Only lines with the string "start" should be returned from the data below.

____

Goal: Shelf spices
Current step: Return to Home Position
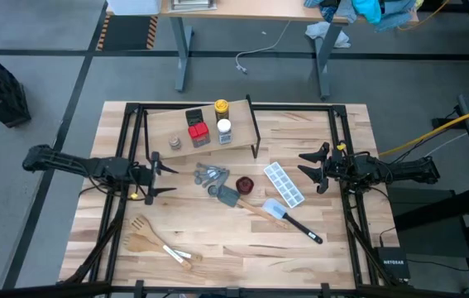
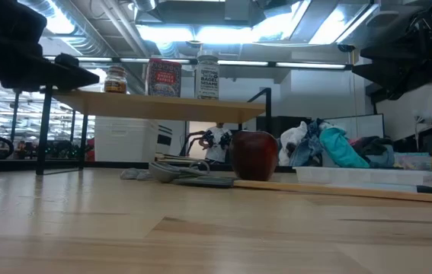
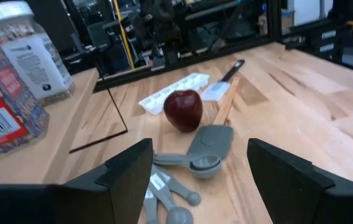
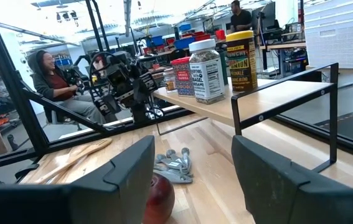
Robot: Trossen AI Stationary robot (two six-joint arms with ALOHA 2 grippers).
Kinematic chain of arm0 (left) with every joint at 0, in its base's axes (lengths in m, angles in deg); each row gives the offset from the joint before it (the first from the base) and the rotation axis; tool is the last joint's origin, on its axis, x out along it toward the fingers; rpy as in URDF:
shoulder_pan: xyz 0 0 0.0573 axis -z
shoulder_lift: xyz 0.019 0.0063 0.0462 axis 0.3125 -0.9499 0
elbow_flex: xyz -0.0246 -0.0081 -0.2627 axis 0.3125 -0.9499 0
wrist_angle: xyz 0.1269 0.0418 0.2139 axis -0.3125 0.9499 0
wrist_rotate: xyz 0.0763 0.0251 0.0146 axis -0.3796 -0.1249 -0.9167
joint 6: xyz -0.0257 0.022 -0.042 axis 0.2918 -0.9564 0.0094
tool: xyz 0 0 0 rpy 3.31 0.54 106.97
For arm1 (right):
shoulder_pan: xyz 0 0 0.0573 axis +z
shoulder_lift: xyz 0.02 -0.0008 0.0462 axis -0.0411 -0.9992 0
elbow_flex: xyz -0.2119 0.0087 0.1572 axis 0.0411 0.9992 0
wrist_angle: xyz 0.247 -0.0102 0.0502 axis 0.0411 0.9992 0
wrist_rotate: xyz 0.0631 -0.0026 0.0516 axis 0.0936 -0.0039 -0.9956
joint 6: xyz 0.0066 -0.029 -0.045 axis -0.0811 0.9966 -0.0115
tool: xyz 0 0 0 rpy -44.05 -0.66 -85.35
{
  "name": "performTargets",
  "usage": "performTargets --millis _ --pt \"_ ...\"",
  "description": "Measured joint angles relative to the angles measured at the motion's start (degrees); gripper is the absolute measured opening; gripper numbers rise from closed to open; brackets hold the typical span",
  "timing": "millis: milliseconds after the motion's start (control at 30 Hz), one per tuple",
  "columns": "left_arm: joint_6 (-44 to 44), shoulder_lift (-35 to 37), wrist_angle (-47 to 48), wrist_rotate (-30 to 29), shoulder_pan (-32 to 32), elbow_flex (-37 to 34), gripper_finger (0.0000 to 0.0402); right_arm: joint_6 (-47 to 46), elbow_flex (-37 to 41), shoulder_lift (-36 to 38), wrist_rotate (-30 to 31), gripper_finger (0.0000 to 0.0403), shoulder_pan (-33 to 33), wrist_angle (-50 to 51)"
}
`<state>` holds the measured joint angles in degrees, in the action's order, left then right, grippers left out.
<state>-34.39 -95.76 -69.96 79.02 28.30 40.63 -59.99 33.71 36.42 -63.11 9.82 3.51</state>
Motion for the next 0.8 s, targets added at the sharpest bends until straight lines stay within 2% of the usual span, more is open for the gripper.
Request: performTargets --millis 533,800 --pt "-0.1 11.0 0.0 0.0 0.0 0.0 0.0255 0.0 0.0 0.0 0.0 0.0221 0.0 0.0" --pt "0.2 11.1 0.0 0.0 0.0 0.0 0.0255 0.0 0.0 0.0 0.0 0.0221 0.0 0.0"
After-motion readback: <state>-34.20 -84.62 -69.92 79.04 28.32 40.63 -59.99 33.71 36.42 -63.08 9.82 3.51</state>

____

## Answer to this task:
  "description": "Measured joint angles relative to the angles measured at the motion's start (degrees); gripper is the absolute measured opening; gripper numbers rise from closed to open; brackets hold the typical span",
  "timing": "millis: milliseconds after the motion's start (control at 30 Hz), one per tuple",

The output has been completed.